Google introduced this March 25, 2026 that Android 17 will combine post-quantum cryptography (PQC) enhancements beginning within the subsequent beta model, adopted by normal availability within the manufacturing launch. The measure responds to the accelerated advance of quantum computing and the necessity to replace the safety foundations of essentially the most used cellular working system on the earth, earlier than this expertise represents an actual menace to present encryption.
The announcement was posted on Google’s safety weblog by Eric Lynch, Android product supervisor, and Dom Elliot, Google Play product group supervisor. The aim isn’t merely to patch particular person functions or transport protocols, however to make sure that the whole platform structure is resilient for many years to return.
Android 17 strengthens its safety with two key modifications. First, enhance the method of verified bootguaranteeing that nobody has tampered with the working system earlier than the telephone activates. Second, it updates the way in which the gadget demonstrates to exterior functions (corresponding to these from banks) that it’s safe; now makes use of a brand new sort of anti-quantum ‘shielded’ cryptography that might be not possible to crack even for supercomputers of the longer term
As for builders, Android Keystore will incorporate native help for ML-DSA (post-quantum cryptography signatures), permitting functions to make use of safe signatures in opposition to quantum assaults immediately from the safe {hardware} of the gadget, with out builders having to implement their very own cryptographic options. In apply, future cryptocurrency pockets apps will have the ability to run post-quantum safe signatures beginning with Android 17.

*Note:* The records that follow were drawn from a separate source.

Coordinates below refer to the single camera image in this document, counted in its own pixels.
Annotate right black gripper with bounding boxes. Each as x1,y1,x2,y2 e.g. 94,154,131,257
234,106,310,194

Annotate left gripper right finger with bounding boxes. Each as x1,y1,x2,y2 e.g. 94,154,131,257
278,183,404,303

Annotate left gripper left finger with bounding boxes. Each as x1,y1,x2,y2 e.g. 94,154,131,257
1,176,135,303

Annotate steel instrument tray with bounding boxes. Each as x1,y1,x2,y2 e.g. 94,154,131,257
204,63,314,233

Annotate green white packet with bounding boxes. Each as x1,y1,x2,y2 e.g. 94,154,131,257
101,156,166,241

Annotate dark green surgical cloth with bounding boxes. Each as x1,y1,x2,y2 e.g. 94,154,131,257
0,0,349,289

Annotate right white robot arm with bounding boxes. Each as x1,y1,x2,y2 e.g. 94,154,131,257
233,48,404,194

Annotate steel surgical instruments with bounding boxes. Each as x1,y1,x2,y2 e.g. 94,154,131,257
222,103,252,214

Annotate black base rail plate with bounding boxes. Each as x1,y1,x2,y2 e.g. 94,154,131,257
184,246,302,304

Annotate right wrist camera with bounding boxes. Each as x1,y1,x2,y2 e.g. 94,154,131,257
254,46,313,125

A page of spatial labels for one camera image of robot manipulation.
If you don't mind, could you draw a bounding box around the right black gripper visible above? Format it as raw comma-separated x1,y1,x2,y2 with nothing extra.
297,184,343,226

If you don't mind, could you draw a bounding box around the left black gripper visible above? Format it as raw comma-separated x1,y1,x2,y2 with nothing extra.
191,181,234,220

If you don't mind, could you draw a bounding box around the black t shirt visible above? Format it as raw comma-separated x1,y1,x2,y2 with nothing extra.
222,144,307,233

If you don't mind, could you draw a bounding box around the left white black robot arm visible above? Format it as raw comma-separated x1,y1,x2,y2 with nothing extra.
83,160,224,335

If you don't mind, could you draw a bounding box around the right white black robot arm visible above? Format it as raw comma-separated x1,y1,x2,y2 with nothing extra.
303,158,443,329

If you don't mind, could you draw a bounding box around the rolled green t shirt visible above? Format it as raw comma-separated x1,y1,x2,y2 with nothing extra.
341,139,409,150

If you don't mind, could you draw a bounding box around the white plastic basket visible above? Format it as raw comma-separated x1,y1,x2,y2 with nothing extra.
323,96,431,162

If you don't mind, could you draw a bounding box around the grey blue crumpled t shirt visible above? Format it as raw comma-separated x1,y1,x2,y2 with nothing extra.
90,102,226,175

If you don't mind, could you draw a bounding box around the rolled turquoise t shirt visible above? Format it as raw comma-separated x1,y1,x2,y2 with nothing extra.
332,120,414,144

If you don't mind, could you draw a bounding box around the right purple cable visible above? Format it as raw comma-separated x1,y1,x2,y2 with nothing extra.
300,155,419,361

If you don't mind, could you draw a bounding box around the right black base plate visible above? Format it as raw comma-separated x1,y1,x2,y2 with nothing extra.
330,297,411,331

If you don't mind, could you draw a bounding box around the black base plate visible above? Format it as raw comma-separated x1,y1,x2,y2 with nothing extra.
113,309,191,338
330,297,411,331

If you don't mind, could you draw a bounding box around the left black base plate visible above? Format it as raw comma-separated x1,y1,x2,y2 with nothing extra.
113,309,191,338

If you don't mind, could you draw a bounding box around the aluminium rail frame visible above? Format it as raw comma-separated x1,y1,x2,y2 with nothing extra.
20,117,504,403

Submit-quantum cryptography: why now
Submit-quantum cryptography is a set of algorithms designed to withstand assaults by quantum computer systems, machines that, in contrast to classical ones, can concurrently course of a number of states and clear up sure math issues exponentially sooner. Present encryption programs—corresponding to RSA or the elliptic curves that defend wallets and communications—rely exactly on the issue of those issues to be safe.
The menace to encryption programs is already related right now by so-called “retailer now, decrypt later” assaults, the place malicious actors accumulate encrypted information right now with the intention of deciphering them after they have a sufficiently highly effective quantum laptop. Digital signatures, in distinction, signify a future menace that requires finishing the transition to PQC earlier than a cryptographically related quantum laptop exists.
Background: Google and the quantum horizon earlier than 2030
The announcement of Android 17 comes a day after Google printed one other assertion concerning the development of its quantum computer systems. As reported by CriptoNoticias, Google Quantum AI said that it was “more and more satisfied” that quantum computer systems with industrial relevance They are going to be accessible earlier than the tip of this decadebeing the primary time that the corporate has set such a particular time horizon.
Nonetheless, it could not confer with tools prepared for the mass market, however to programs able to fixing issues of actual worth for industries corresponding to prescribed drugs, computational chemistry or finance.
The implementation of PQC in Android 17 is a part of a broader roadmap that Google outlined in the identical announcement. Subsequent steps embody integrating post-quantum key encapsulation into KeyMint, key attestation, and distant key provisioning, with the aim of strengthening the whole id lifecycle within the Android ecosystem. Google indicated that it expects to share extra updates on this transition within the coming months.